The Data Mesh concept, first introduced by Zhamak Dehghani, is gaining significant popularity. Data Mesh proposes a new approach to thinking about data based on a distributed architecture, governance, and ownership for enterprise data management. We have seen some of our customers adopting the Data Mesh concept and creating their customized versions. As implementation partners, we often must answer the ‘double-click’ details –
- What is Data Product and how is it different from what we are doing today?
- How do I prepare my platform to support Data Mesh architecture?
- How to cultivate the data-driven decision-making culture by leveraging Data Products and Enterprise Data Marketplace?
In this 3-blog series, we will try to answer these questions and introduce Persistent Data Foundry, a platform that supports Data Mesh architecture.
Let’s first talk about the characteristics of Data Products. Let’s also understand how to convert the existing inventory of Data Pipelines (ETL/ELT) and Data Sets to Data Products.
Characteristics of Data Products
As per Zhamak’s initial positioning, Data Product should have the following characteristics:
- It should be owned by the Domain Team.
- It should be usable and valuable to other domains.
- It should be feasible to implement
- It should be discoverable and self-describing, both semantically and syntactically.
- It should be Trustworthy, i.e., the owner should be able to measure completeness, lag, timeliness, and statistical shape and stand behind it.
- It should be interoperable, or in other words, governed by global standards.

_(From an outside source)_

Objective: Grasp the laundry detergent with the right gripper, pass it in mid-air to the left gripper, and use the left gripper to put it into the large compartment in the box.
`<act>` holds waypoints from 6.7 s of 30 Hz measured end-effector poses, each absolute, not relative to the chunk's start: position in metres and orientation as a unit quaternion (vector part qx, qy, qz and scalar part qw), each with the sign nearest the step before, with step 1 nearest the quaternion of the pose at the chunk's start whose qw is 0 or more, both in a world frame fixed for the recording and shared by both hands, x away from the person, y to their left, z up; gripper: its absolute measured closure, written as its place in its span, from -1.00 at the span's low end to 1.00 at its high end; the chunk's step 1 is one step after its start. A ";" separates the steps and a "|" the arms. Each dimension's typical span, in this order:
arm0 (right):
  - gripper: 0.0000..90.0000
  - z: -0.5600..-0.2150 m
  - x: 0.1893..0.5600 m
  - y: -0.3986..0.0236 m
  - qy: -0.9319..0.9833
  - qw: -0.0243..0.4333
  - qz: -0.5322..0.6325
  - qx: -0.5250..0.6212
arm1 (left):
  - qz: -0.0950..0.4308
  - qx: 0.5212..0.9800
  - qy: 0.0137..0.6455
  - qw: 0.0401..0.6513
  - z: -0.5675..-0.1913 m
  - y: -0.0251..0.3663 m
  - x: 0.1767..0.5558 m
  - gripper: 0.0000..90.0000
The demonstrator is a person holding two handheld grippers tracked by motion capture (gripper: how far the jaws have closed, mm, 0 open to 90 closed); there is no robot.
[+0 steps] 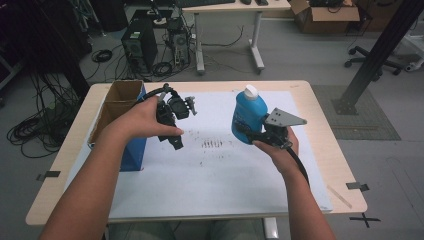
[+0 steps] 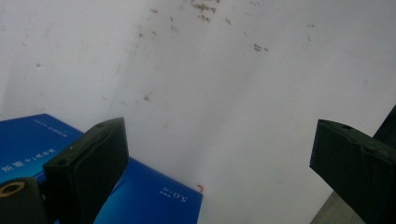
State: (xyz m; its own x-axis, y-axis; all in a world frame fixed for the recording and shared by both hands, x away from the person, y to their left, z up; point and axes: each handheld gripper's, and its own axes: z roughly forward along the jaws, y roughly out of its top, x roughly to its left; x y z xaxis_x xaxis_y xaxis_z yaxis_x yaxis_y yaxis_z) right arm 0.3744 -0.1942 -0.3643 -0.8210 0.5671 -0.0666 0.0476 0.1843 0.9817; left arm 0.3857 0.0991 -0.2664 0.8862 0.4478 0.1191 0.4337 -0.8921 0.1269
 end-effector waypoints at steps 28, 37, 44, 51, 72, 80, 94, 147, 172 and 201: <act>0.00 -0.383 0.364 -0.170 0.788 0.100 0.603 0.072 | 0.022 0.993 0.103 0.050 -0.253 0.080 0.367 -0.89; 0.00 -0.392 0.361 -0.160 0.791 0.084 0.604 0.049 | 0.020 0.994 0.095 0.051 -0.251 0.080 0.366 -0.88; 0.00 -0.399 0.360 -0.152 0.793 0.069 0.604 0.037 | 0.017 0.995 0.087 0.052 -0.250 0.079 0.364 -0.89; 0.00 -0.406 0.359 -0.142 0.796 0.042 0.604 0.019 | 0.019 0.995 0.082 0.056 -0.247 0.078 0.362 -0.89; 0.00 -0.422 0.369 -0.124 0.796 -0.001 0.606 -0.005 | 0.013 0.996 0.074 0.039 -0.249 0.069 0.364 -0.89; 0.00 -0.420 0.372 -0.117 0.791 -0.005 0.612 -0.010 | 0.014 0.997 0.067 0.036 -0.247 0.061 0.364 -0.89; -0.01 -0.417 0.372 -0.104 0.789 -0.010 0.614 -0.019 | 0.017 0.998 0.060 0.029 -0.246 0.051 0.361 -0.89; -0.01 -0.411 0.367 -0.077 0.790 -0.012 0.612 -0.039 | 0.049 0.997 0.052 0.018 -0.246 0.039 0.357 -0.66; -0.01 -0.408 0.365 -0.078 0.787 0.000 0.616 -0.030 | 0.042 0.998 0.049 0.013 -0.241 0.038 0.350 -0.34; -0.01 -0.402 0.363 -0.075 0.782 0.001 0.622 -0.033 | 0.032 0.999 0.042 0.002 -0.236 0.037 0.348 -0.17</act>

- It should be secure. The Data Product Owner should be able to define the access control policy.
But we have Data Pipelines and Datasets in our Data Lake, and not Data Products
- There are Data Pipelines and Datasets. The ownership is with the central Data and Analytics (D&A) Team
- The Datasets are usable and valuable to the domain owning them. It is probably useful to others
- The Datasets are definitely feasible to implement, in fact, they are already implemented
- Datasets may be discoverable if a Catalog is already implemented and maintained
- Datasets are not self-describing. They are at mercy of the Cataloging Tool
- Datasets might be trustworthy. Only the pipeline team knows about the quality measurement
- Datasets are intentionally NOT governed by global standards
- Datasets are by default protected and access is given on a case-by-case basis
Datasets to Data Products – Our Migration Methodology
No enterprise wishes to simply throw away their existing investments that have gone into implementing Data Lake. So, the question is, how do we convert the existing Data Pipelines and Datasets into Data Products? Here is how we approach it:
Phase | Task | Outcome |
Global Discovery | Go over the datasets across the lake/Data Warehouse (DWH) and identify the domain owners. Mark first-party and third-party ownership and second-party data usage. The task is simplified if the data catalog is maintained. Else, we may need to go over the technical catalog like Hive Metastore. |
|
Local Discovery | The domain owners conduct the local discovery of the datasets identified for them. They identify which data entities are created by them (first party), which entities are purchased by them (third party) and which ones are only consumed by them. Once the tentative definition of Data Products is created, define the Data Quality (DQ) rules to identify trustworthiness and global access policy. Create a roadmap to convert the dataset into the Data Product. |
|
Ownership Handover | The organization needs to decide whether it wants to do a big-bang transformation of domain-based ownership. The alternative mechanism is to create a domain-based technical team under D&A to own a specific set of domains |
|
Migration Implementation | Start by identifying the Data product gaps. For example, DQ rules may not have been implemented, and so on. Then create a project plan and fill in the gaps to convert the data sets into data products |
|
Run | Monitor the data product from the DQ, Freshness, and other agreed-upon SLAs. Trap the schema drifts using Data Product Versioning. Measure and improve the adoption |
|
Summary
The Data Mesh pattern introduces two concepts – Distributed Domain Driven Ownership and Data Products. Domain-driven ownership needs deep organizational change, which is not simple to adopt to. The Data Product concept is easy to adopt to and is very useful to make an organization data-driven. Migrating from Data Sets to the Data Product concept is a right first step towards marching to the Data Mesh paradigm.